> YOUR TASK: Find every line in the data that contains the word "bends". Return each of those lines.

> THE DATA:

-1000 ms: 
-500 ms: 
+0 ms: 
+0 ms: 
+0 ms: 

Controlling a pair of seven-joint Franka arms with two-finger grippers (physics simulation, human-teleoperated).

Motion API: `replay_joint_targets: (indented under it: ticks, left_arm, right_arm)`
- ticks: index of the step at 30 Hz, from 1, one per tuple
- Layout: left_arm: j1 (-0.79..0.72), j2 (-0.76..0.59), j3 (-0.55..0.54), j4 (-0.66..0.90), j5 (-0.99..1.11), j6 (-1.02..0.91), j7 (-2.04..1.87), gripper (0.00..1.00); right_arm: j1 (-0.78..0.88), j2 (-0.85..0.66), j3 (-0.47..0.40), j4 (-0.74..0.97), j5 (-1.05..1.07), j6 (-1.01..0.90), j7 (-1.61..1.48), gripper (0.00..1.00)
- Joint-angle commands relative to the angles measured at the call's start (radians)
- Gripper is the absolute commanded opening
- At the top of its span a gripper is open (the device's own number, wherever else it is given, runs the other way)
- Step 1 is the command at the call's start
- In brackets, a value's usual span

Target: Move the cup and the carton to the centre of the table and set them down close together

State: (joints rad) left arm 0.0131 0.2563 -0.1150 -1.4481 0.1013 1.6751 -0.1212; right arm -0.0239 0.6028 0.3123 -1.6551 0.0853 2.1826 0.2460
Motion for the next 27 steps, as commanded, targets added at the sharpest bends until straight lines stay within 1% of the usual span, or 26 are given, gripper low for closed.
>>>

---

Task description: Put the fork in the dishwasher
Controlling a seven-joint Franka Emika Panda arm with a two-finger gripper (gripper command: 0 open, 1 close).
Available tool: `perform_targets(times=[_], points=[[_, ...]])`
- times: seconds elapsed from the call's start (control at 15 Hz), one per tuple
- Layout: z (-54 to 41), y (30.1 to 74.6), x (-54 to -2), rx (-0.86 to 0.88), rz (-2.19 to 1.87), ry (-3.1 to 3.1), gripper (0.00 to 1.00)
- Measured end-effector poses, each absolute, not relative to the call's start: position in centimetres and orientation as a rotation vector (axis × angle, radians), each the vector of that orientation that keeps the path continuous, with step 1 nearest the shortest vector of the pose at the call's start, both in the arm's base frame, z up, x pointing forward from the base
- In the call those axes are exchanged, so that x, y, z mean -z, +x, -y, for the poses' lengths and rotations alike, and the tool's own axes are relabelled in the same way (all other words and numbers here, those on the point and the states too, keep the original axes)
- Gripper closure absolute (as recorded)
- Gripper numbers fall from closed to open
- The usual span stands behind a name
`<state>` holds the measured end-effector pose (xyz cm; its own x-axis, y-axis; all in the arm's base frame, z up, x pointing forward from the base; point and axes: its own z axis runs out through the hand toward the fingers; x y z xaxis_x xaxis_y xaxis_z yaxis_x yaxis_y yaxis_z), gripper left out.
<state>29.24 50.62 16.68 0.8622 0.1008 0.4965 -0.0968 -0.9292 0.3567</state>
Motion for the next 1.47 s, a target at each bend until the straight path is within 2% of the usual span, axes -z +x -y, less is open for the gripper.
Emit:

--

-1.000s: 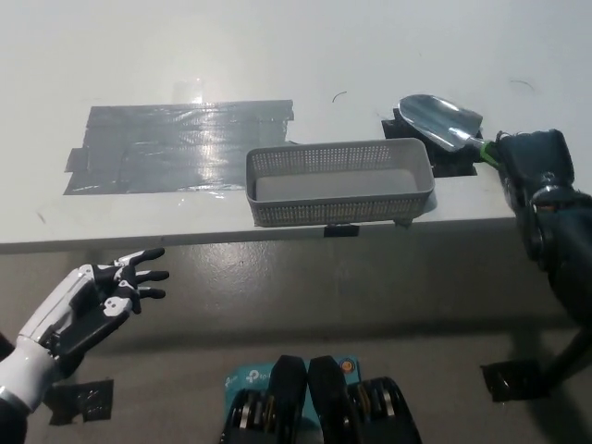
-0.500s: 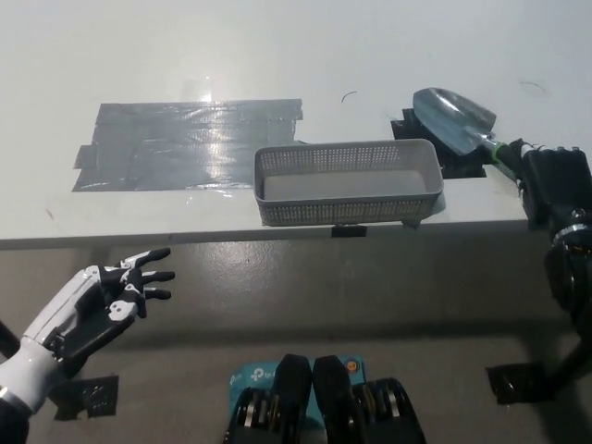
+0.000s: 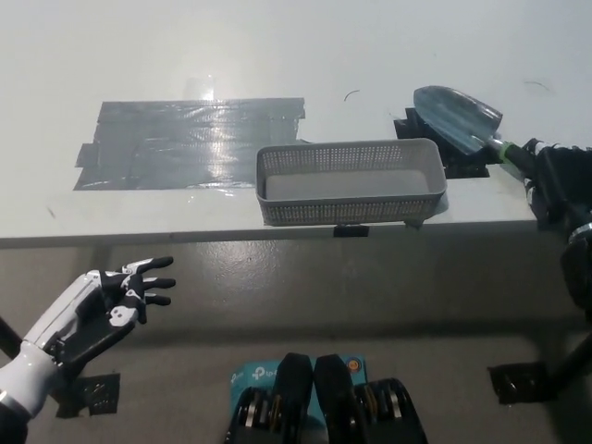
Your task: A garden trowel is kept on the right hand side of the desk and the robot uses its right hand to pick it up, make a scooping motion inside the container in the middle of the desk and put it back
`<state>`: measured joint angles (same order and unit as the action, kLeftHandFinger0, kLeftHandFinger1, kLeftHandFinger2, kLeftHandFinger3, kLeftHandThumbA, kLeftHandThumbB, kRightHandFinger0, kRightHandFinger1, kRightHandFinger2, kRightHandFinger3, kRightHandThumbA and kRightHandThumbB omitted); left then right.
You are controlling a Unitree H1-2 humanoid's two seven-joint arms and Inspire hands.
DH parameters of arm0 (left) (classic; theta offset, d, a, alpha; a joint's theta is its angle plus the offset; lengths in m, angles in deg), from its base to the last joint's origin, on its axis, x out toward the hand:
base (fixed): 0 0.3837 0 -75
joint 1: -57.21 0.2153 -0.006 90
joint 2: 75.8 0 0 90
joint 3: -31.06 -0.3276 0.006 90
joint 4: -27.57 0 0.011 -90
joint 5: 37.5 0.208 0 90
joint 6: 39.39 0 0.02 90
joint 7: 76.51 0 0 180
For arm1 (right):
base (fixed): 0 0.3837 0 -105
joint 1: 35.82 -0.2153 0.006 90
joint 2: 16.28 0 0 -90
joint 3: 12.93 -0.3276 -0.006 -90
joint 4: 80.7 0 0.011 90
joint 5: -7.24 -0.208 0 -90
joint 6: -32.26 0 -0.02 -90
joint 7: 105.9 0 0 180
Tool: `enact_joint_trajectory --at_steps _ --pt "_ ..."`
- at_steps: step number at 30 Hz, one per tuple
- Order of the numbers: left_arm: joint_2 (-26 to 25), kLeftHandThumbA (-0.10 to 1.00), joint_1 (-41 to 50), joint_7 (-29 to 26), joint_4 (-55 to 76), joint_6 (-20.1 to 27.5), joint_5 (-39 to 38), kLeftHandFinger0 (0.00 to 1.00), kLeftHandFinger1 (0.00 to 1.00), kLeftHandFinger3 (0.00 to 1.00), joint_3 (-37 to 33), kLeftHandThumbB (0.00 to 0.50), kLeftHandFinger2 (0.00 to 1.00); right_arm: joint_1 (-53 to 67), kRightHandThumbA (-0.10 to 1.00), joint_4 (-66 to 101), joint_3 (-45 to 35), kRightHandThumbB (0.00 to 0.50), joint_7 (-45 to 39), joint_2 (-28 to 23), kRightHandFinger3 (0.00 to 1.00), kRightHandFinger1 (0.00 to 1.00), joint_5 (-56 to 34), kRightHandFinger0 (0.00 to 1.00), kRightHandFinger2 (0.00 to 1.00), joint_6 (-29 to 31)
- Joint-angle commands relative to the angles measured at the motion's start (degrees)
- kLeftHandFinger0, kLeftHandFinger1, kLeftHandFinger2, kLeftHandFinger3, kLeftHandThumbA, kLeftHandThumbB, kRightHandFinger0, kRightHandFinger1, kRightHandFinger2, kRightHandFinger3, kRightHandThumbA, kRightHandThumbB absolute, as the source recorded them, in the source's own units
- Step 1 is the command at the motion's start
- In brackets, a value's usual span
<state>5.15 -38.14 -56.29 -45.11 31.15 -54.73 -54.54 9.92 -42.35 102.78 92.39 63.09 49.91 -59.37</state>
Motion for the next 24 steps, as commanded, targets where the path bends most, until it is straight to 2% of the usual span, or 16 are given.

> RESPONSE TO THIS TASK:
Motion for the next 27 steps, as commanded, targets added at the sharpest bends until straight lines stay within 1% of the usual span, or 26 are given, gripper low for closed.
Motion for the next 24 steps, as commanded, targets where the path bends most, until it is straight to 2% of the usual span, or 16 are given.

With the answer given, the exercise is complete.